# [Work task]
Among the entries below, find the lines with the word "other" and return them.

———

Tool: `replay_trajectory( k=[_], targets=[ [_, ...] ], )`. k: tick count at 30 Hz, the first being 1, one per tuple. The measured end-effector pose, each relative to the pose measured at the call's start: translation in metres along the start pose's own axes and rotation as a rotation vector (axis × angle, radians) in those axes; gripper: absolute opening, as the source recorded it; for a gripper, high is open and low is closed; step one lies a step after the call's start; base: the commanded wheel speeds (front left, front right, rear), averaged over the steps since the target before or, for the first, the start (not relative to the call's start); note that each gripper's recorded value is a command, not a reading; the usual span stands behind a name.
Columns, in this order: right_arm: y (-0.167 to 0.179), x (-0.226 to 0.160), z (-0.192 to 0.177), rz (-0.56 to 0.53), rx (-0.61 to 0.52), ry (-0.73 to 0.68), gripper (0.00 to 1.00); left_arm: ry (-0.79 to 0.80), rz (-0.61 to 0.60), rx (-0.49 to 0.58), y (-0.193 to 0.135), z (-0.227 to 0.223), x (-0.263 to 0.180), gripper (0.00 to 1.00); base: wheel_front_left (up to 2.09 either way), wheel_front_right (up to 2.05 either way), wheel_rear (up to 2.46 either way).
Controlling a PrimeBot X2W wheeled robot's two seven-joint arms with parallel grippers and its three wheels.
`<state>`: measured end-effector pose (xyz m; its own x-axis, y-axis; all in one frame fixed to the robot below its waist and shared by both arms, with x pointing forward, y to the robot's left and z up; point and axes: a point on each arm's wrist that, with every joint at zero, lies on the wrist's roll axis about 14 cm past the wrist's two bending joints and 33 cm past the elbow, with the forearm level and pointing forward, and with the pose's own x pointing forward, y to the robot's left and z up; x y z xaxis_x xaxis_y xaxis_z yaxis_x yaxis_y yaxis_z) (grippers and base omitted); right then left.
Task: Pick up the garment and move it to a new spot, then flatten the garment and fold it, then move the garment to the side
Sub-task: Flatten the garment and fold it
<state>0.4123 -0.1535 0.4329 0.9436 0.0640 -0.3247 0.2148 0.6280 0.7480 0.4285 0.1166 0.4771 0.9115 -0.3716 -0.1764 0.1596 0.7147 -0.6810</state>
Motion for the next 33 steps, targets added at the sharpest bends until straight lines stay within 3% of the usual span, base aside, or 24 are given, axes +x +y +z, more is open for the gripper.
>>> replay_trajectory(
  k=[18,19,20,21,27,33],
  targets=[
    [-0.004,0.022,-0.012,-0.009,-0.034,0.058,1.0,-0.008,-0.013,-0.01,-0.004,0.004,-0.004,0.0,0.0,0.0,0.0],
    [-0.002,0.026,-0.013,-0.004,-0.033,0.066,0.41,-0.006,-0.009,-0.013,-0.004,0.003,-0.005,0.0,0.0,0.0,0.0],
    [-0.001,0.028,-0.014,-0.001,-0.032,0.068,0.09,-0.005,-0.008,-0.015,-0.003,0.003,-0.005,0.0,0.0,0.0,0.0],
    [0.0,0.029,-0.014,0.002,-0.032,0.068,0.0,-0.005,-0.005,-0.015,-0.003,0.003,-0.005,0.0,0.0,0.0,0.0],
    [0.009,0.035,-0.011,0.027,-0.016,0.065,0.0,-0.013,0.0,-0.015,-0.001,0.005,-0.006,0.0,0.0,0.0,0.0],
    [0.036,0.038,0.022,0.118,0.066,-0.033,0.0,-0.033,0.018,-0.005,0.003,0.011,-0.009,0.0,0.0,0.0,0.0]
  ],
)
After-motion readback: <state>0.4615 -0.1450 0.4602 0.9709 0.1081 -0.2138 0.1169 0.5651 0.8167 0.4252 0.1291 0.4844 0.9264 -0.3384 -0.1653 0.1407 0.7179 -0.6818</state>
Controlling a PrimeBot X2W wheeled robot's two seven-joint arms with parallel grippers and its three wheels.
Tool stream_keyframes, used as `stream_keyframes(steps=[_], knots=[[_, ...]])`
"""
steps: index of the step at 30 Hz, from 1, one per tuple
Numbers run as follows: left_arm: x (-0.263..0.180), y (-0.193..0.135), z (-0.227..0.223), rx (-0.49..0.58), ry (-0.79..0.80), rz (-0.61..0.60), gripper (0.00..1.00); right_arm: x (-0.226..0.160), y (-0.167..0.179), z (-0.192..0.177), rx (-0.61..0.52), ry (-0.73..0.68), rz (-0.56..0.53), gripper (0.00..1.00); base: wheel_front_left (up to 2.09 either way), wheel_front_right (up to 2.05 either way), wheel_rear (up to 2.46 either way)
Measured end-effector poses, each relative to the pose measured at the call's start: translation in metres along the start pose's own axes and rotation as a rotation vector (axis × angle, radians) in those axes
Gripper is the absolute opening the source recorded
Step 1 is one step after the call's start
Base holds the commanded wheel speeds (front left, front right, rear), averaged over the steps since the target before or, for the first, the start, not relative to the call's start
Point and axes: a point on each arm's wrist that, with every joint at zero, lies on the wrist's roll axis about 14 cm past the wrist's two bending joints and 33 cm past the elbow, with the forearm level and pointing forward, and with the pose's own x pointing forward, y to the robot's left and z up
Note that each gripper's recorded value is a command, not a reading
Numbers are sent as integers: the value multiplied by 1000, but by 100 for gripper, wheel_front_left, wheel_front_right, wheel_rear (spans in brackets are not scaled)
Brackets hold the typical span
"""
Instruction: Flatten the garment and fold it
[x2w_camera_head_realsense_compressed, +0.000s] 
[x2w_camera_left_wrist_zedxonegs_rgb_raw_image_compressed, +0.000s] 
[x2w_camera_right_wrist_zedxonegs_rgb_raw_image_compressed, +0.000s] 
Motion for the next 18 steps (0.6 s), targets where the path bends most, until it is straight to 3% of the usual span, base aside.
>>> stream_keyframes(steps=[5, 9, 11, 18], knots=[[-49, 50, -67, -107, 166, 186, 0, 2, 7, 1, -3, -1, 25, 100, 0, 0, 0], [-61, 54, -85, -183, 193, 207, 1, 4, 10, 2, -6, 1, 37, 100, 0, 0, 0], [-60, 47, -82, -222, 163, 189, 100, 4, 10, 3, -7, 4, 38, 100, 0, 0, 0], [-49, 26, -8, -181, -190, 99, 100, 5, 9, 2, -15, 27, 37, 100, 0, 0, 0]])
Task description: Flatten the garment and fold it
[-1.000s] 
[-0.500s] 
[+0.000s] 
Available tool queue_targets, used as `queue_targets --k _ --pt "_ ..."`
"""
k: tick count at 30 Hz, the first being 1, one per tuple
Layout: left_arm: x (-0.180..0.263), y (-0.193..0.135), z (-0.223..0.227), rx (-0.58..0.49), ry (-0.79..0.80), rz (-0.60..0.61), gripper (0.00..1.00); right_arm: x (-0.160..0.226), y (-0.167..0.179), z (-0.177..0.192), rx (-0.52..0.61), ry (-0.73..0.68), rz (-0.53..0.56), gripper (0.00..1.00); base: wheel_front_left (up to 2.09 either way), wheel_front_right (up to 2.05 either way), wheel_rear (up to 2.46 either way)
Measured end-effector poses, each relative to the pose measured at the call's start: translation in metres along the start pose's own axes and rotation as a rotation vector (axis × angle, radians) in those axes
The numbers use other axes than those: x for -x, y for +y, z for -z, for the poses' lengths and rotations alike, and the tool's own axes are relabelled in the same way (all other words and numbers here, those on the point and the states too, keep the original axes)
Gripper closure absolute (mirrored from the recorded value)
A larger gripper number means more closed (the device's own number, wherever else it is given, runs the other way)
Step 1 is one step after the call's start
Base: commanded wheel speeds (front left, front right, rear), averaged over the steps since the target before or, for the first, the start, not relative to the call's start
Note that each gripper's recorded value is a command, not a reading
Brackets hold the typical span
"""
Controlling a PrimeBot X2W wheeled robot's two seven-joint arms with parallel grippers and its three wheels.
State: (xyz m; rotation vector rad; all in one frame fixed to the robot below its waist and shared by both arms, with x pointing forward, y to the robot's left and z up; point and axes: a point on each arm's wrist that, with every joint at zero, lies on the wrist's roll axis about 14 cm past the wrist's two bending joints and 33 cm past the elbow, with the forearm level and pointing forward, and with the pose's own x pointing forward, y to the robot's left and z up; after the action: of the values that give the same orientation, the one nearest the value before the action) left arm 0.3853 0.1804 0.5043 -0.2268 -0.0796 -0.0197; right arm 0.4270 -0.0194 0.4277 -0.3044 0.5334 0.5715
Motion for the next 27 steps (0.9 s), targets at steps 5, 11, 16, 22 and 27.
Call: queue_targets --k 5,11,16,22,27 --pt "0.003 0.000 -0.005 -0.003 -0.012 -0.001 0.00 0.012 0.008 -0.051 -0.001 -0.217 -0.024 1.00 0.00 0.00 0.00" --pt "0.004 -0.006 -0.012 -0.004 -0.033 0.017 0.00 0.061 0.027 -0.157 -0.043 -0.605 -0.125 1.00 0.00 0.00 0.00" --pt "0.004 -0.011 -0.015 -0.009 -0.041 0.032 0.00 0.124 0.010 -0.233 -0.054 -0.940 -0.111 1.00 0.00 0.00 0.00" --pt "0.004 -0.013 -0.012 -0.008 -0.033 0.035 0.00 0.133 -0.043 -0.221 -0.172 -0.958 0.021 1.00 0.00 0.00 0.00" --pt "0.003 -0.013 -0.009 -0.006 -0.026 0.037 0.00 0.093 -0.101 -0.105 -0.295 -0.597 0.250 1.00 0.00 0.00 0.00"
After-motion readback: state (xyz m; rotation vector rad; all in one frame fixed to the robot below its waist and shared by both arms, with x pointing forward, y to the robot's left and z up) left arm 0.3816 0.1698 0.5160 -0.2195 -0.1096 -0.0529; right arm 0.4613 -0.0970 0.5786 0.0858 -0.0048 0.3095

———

# [Response]
The numbers use other axes than those: x for -x, y for +y, z for -z, for the poses' lengths and rotations alike, and the tool's own axes are relabelled in the same way (all other words and numbers here, those on the point and the states too, keep the original axes)
A larger gripper number means more closed (the device's own number, wherever else it is given, runs the other way)

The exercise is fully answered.